During World War II, about 40 families from the town were sent to Nazi concentration camps and an additional 90 people were sent to do forced labor. Batovo became part of the Soviet Union after WWII. In Autumn of 1944, 140 residents were taken prisoner by Soviet forces. In 1946, the settlement's name was changed to Vuzlove (Вузлове) or Uzlovoe (Узловое), which it kept until it was renamed back to "Batovo" on April 1, 1995.

In 1971, the settlement was granted the status of an urban-type settlement. In 2001, Batovo survived a large flood from the Tisza largely in part thanks to the railway line's embankment which stopped the coming waters.

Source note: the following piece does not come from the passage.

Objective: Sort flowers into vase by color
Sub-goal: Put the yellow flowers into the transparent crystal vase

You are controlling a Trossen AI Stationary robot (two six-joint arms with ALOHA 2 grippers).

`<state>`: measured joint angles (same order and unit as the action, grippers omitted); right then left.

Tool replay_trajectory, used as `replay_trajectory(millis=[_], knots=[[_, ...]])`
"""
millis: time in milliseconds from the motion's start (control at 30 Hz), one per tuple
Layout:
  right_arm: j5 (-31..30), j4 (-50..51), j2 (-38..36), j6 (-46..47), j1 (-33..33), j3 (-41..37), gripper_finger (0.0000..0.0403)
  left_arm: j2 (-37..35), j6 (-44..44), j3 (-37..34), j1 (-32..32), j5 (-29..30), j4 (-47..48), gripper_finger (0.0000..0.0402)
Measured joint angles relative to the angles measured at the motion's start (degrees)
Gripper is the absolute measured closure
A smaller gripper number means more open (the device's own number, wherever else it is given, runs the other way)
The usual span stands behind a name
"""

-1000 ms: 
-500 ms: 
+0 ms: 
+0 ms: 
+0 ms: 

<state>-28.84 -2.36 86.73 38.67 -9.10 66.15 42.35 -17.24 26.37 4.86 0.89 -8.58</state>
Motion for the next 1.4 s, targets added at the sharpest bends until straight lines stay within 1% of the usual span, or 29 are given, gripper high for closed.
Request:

On 26 January 2024, a new law entered into force which abolished the status of urban-type settlement, and Batovo became a rural settlement.

==Demographics==
The town's population was 3,046 as of the 2001 Ukrainian Census and 3,046 in 2011. Two-thirds of the town's population consists of ethnic Hungarians, with the remaining population consisting of Ukrainians and Russians.

==Attractions==
The town houses a couple of attractions, including the Reformed Church, which was originally built in 1910, but rebuilt in 1988, and renovated in 2003; as well as the Lónyay Estate, which was nationalized during the Soviet times.